Nike generally has the highest-priced shoe in any market and sells more than 95 percent of athletic shoes in the U.S. priced over $100, according to the company. No data is available for higher-priced shoe sales overseas.
The company's weaker-than-expected international fortunes were the main reason Joseph Battipaglia, chief investment officer of Ryan Beck & Co. in Florham Park, N.J., sold his entire Nike stake at the beginning of January.
Battipaglia, who manages the company's $27 million Victory portfolio, said he sold his Nike shares because of fears that slow growth in Europe and Asia would retard any positives the stock might receive from new products or big sporting events this year, such as the Winter Olympics and soccer's World Cup. In January, Nike released the Air Max 360 running shoe, with a suggested retail price of $160, and a pair of Jordan Retro sneakers.
Like Battipaglia, many investors sold their Nike shares in late December when now-departed Chief Executive William Perez estimated that global orders would probably rise just 2.5 percent through spring 2006. That forecast came as Nike reported that European and Asian sales for the company's quarter ending Nov. 30 were up a mere 2 percent and 4 percent, respectively, compared with a year earlier.
Not only were both figures below analysts' expectations, Shanley pointed out that when adjusted for currency valuations, Nike's European sales were flat.
So even though strong U.S. sales of high-end shoes drove quarterly profit up 15 percent over a year earlier, Battipaglia said he determined Nike's stock price had reached a top.
"You really need to focus on whether there is growth in unit volume and leave the other stuff like currency exchange out of it," Battipaglia said. "Frankly, Nike had reached our valuation targets, and we didn't see how it would rise much further."
Ryan Beck & Co. bought Nike shares at $81.75 in early September and sold at $85.60 in early January.

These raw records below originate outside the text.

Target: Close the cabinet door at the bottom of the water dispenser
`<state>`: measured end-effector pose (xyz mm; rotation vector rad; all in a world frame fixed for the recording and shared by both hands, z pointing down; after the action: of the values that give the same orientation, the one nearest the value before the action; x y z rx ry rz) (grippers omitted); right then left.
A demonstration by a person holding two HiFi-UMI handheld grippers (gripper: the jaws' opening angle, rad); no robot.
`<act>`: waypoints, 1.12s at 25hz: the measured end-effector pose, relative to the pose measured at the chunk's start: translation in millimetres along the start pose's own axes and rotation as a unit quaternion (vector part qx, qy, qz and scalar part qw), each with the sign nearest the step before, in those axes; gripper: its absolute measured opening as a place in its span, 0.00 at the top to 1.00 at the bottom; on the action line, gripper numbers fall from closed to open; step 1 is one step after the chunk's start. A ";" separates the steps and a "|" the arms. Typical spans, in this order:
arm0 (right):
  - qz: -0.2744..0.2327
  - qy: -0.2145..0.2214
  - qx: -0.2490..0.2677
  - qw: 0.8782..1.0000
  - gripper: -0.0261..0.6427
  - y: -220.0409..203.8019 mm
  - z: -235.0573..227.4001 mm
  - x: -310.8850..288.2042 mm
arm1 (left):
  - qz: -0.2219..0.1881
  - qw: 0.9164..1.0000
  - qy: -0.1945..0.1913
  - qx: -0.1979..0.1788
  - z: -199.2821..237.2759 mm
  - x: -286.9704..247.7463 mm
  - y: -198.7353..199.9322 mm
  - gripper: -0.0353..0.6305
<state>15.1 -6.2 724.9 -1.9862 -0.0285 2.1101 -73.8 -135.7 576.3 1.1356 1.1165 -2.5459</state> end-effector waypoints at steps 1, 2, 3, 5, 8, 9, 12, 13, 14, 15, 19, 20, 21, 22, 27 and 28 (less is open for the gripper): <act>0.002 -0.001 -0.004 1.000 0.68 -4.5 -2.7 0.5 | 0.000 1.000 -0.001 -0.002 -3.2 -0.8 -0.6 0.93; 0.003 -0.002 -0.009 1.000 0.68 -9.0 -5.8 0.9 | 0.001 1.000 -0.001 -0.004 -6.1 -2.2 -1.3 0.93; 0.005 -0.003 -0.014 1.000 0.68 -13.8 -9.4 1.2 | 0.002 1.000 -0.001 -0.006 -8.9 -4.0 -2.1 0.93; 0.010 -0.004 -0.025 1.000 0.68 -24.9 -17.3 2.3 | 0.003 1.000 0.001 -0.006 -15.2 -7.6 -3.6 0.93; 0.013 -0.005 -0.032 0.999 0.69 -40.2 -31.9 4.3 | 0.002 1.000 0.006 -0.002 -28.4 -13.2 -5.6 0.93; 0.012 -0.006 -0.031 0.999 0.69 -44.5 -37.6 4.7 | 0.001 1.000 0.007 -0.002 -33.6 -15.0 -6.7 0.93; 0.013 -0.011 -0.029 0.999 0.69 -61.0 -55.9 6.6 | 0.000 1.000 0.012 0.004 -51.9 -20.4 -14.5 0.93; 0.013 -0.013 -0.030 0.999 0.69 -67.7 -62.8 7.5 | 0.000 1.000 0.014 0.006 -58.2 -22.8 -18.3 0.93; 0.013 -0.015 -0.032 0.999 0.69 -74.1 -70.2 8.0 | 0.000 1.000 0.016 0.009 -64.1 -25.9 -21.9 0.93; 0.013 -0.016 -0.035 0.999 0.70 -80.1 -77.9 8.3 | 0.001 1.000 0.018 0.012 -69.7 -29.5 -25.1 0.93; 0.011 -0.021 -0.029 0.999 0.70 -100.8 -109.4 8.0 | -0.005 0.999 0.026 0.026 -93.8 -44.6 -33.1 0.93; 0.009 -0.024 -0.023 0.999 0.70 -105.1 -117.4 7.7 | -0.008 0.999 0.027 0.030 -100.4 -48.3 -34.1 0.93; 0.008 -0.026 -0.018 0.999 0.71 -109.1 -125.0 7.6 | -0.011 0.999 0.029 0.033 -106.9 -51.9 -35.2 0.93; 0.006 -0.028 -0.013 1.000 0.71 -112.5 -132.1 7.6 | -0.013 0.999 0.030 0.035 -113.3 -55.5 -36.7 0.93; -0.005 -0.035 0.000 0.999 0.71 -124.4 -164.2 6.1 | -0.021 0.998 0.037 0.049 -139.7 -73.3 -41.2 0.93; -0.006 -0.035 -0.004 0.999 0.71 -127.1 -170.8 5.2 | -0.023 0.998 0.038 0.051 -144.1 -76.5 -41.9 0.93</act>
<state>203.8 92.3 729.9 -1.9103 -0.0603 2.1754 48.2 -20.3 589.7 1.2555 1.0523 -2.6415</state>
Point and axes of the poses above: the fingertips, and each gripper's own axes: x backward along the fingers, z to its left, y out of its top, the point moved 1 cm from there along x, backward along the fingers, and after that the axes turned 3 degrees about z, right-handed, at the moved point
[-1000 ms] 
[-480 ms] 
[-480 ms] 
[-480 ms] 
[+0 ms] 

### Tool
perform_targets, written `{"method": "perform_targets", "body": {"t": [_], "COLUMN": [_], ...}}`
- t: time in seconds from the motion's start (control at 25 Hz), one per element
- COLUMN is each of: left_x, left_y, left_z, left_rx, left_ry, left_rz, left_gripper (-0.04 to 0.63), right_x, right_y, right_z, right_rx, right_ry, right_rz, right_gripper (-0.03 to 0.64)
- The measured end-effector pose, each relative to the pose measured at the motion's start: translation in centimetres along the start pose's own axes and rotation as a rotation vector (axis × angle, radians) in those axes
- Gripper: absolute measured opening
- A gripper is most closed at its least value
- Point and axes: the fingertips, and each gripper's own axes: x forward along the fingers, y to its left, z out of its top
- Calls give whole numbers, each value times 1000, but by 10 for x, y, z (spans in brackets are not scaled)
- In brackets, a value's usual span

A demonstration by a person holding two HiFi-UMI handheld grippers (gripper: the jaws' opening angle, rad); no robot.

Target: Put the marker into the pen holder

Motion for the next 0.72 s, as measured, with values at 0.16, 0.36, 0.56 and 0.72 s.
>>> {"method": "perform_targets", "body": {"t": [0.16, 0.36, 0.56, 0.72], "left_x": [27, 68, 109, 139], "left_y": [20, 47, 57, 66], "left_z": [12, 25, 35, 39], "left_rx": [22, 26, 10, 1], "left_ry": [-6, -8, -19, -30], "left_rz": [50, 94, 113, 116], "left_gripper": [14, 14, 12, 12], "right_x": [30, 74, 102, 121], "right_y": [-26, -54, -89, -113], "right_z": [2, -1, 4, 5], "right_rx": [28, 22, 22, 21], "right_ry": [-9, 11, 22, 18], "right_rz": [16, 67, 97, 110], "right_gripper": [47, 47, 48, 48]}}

Since Nike reported earnings on Dec. 20, its stock is down about 5 percent. As for Perez, recruited just 14 months earlier from the top spot at S.C. Johnson & Son Inc. in Racine, Wis., he was forced out and replaced two weeks ago by longtime Nike executive Mark Parker.
For those investors willing to think long term, Nike consistently generates strong free-cash flow, and its stock trades at a price below its historic price-earnings ratio, Shanley said. Furthermore, Nike produces tantalizing shoes under a brand name as internationally recognizable as Coca-Cola or McDonald's.
To counter an anticipated Adidas attack, Nike has been pushing its moderate- and lower-priced brands into sporting goods stores, family footwear chains and discount retailers such as Wal-Mart and Target. Rather than weaken the Nike name, these shoes sell as Hurley International, Cole Haan, Exeter and Converse.
Based on projected earnings of $5.50 a share for Nike's fiscal 2007, beginning in June, the company's stock trades at a 15 multiple. That's not only below the industry average of 17, he said, but it also is a discount to Nike's roughly 20 P/E multiple average over the last three years.
"With its market dominance it should trade at a premium to the industry," Shanley said. "But right now, investors are thinking about Adidas and are concerned about Nike's international prospects. So a cap has formed on Nike's trading range."
For that reason, Battipaglia is looking elsewhere.